Unfortunately, in order to allow Reich his say, Wilson places him in that most obvious of theatrical locations, a courtroom in hell. Here he must defend his allegedly insane ideas against a bevy of madmen. Prosecuting Reich are the Marquis de Sade and Luitpold von Sacher- Masoch, portrayed here as circus comedians. A wide array of witnesses includes a punk rock group called the American Medical Association, who deliver their diagnoses of Reich’s insanity in aggressive, grating song. Lording over the proceedings is a white-faced circus ringmaster who insists that for Reich to exonerate himself he must prove everyone else–the court, society at large, the jury, us–insane.

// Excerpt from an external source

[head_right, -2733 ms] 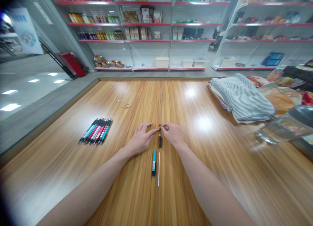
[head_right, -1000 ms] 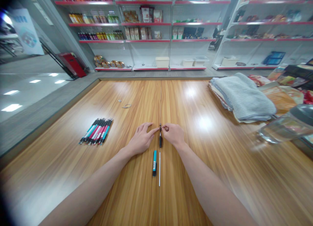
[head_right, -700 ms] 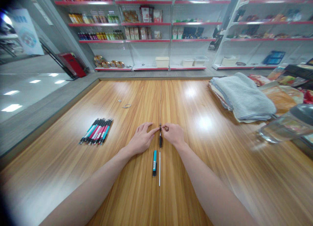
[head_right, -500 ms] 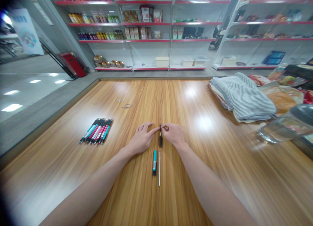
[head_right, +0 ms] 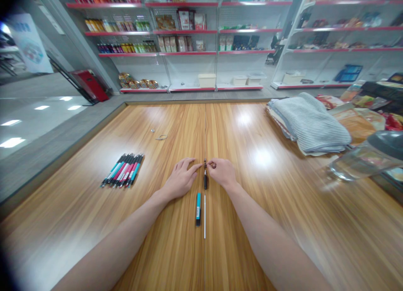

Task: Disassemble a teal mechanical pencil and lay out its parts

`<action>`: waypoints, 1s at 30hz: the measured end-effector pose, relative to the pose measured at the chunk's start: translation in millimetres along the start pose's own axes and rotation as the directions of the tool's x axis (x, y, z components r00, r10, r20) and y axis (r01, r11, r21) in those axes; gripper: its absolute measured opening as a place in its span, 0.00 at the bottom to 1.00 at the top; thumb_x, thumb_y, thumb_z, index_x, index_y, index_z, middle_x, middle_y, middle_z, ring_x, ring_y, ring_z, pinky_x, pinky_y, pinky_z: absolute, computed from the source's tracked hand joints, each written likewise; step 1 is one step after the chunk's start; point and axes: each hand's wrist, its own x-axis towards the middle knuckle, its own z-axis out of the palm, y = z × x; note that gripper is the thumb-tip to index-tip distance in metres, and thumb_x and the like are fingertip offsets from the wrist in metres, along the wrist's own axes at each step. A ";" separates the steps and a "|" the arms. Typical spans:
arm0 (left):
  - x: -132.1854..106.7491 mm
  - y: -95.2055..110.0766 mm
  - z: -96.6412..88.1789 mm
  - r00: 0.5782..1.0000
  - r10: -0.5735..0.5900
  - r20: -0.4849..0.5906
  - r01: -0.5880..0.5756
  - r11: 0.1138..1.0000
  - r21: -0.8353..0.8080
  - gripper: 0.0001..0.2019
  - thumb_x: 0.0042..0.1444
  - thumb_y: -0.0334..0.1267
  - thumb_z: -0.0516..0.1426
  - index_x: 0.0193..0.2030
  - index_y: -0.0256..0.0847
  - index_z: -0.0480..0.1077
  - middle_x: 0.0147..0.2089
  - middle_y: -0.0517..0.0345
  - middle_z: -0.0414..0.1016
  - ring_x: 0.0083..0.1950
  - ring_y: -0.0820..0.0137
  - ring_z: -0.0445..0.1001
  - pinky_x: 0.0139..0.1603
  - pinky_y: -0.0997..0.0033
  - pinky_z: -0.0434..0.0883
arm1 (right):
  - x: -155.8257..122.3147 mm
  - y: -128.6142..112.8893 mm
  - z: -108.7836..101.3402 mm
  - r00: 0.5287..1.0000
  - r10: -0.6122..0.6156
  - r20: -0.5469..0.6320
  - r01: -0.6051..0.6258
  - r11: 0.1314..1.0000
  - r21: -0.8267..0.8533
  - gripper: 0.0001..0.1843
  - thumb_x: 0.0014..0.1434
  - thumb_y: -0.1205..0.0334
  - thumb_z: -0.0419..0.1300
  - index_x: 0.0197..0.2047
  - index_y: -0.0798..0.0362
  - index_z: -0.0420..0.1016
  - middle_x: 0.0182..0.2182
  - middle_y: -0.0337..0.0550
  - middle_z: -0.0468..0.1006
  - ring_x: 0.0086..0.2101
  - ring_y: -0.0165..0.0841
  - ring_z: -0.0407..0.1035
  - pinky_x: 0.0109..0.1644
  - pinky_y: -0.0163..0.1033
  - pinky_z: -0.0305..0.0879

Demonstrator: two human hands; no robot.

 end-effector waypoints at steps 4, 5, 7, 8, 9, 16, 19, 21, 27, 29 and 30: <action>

All the speechifying seriously detracts from some beautifully coordinated ensemble acting under the direction of the rapidly maturing Charles Harper, who creates as polished a vision of anarchy as one can imagine. Particularly delectable are Karen Hough’s hilariously bad-ass take on the Marquis de Sade and Rob Kimmel’s commandingly evil, oily ringmaster. They help to spin the swirling eddy of ideas at the heart of Wilson’s script into motion, but the mental dizziness we experience by the play’s end does not come from any rush of new ideas. After the show I overheard someone at the store next door, program in hand, ask: “Got any Tylenol?”